The drive recorder 2 is connected to a vehicle speed sensor 41 and a door sensor 42 which are arranged in the vehicle B. The vehicle speed sensor 41 detects the traveling speed (km/h) of the vehicle B at that point of time and outputs the detected traveling speed to the CPU 21. The door sensor 42 is provided in any door of the vehicle B to output a signal indicating the open/closed state of the door to the CPU 21. The door sensor 42 is, for example, provided in a door of a rear seat side where the passenger of the vehicle B, such as a taxi, gets into or out.

<1-4. Memory Card>

Next, an operation method of the memory card 9 in the drive recorder system 100 shown in FIG. 1 will be described. FIG. 4 is a diagram showing an example of a flow of an operation method of the memory card 9.

First, in the data display device 1, recording preparation processing is carried out as preparation for recording data of the drive recorder 2 in the memory card 9 (Step S1). The memory card 9 is formatted such that all of data are erased. Then, various setup parameters which should be set in the drive recorder 2 are recorded in the memory card 9. At this time, a security code for preventing data leakage is recorded in the memory card 9, and the details thereof will be described below.

The prepared memory card 9 is loaded in the drive recorder 2 of the vehicle B. If the vehicle 13 departs from the establishment A and starts to operate (Yes in Step S2), in the drive recorder 2, data recording processing is carried out for recording various kinds of data regarding the operation of the vehicle B in the memory card 9 during the subsequent operation of the vehicle B (Step S3).

Thereafter, if the operation of the vehicle B ends and the vehicle B comes back to the establishment A (Yes in Step S4), the memory card 9 is removed from the drive recorder 2 and loaded into the data display device 1. Then, in the data display device 1, data latch processing is carried out for latching data recorded in the memory card 9 (Step S5). Specifically, data recorded in the memory card 9 is read, converted in a predetermined format, and recorded in the database 142 of the hard disk 14 by the function of the exclusive-use application. At this time, the security code is acquired from the recorded contents of the memory card 9, and if the security code is not a predetermined security code, the processing is interrupted. The details will be described below.

The memory card 9 from which data is latched by the data display device 1 is again subjected to the recording preparation processing and loaded into the drive recorder 2 of the vehicle B to be used to record various kinds of data regarding the operation of the vehicle B (Steps S1 to S3).

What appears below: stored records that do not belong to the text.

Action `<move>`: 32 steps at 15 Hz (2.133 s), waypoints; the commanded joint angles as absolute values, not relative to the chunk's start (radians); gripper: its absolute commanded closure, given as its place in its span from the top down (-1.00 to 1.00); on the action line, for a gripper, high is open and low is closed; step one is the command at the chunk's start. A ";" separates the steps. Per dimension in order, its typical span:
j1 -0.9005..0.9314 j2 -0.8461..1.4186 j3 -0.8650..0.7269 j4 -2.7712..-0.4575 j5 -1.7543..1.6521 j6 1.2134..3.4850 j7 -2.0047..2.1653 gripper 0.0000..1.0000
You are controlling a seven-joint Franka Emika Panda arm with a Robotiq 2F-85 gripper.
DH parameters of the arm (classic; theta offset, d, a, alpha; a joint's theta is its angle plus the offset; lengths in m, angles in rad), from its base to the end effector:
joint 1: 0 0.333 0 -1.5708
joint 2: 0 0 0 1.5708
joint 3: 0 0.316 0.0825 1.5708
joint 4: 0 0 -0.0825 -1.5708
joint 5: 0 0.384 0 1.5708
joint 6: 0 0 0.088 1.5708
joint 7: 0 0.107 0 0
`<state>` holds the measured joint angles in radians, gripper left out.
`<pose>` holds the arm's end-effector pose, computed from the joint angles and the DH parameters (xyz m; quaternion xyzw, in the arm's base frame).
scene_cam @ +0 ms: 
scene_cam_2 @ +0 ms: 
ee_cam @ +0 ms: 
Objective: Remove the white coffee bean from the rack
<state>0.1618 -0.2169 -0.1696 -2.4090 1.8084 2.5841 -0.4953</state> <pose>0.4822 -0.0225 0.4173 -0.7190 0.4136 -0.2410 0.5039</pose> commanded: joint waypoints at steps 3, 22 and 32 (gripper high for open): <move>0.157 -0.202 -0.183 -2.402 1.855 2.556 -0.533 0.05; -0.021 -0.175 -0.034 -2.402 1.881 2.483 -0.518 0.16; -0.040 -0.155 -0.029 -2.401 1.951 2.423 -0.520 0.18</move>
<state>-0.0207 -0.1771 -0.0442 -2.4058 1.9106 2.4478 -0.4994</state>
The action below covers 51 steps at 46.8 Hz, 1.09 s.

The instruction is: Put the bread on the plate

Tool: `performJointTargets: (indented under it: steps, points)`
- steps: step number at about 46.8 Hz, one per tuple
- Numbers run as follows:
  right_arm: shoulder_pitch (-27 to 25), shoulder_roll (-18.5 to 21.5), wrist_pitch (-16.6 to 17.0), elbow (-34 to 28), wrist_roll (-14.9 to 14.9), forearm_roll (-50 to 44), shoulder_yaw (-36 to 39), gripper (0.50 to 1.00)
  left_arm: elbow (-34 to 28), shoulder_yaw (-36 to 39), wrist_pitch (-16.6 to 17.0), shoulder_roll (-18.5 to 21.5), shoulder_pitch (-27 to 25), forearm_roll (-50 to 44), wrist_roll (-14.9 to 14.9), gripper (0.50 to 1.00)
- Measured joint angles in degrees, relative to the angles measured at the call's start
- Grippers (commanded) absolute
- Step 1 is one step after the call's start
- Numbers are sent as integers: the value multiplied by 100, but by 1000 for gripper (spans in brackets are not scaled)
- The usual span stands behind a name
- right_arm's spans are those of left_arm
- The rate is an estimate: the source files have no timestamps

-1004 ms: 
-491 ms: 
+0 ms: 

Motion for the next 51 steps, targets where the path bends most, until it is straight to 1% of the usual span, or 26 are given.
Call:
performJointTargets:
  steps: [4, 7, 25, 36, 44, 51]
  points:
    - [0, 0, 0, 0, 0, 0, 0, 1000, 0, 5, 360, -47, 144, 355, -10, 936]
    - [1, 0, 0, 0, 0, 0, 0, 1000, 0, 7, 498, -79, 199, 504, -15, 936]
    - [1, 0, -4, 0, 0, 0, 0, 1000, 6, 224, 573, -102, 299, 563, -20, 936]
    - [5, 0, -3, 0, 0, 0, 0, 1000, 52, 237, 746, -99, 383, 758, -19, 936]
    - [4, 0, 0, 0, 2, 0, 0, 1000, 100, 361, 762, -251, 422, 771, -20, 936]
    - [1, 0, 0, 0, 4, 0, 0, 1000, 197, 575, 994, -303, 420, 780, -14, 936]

As described above, the memory card 9 is repeatedly used to record data by the drive recorder 2, and data recorded in the memory card 9 is latched to the data display device 1 for each single operation of the vehicle B. The data display device 1 carries out the data latch processing after the operations of a plurality of vehicles B belonging to the establishment A are completed.

FIG. 5 is a diagram showing the storage state of data in the memory card 9. For the data storage structure in the memory card 9, a layered folder structure (layered directory structure) is used. Various kinds of data are stored in the folders, In FIG. 5, a character string next to a symbol representing a folder or data represents the name of the corresponding folder or data.

A “root” folder F0 is provided in the top layer of the layered folder structure. The “root” folder F0 stores a setup file D0 in which various setup parameters which should be set in the drive recorder 2 are recorded.

The “root” folder F0 is provided with subfolders, an “operation data” folder F1, a “motion image data” folder F2, a “sound data” folder F3, and a “constantly recorded data” folder F4.

The “operation data” folder F 1 stores files D1 of operation data representing the traveling situation of the vehicle B, such as the position, speed, and acceleration of the vehicle B during the operation of the vehicle B. The files D1 of operation data are mainly constituted by text and do not include images and sound. Operation data is additionally recorded in the same file D1 in a predetermined cycle or under a predetermined condition. When the data size of the file D1 in which operation data should be recorded exceeds a predetermined size (for example, 1 MB), a new file D1 is created, and operation data is recorded in the new file D1 The files D1 of operation data include specific data for specifying the situation of the vehicle B in which the drive recorder 2 is mounted, such as the operation start time, identification information (ID code) of the vehicle B, and identification information (ID code) of the driver, in a header region.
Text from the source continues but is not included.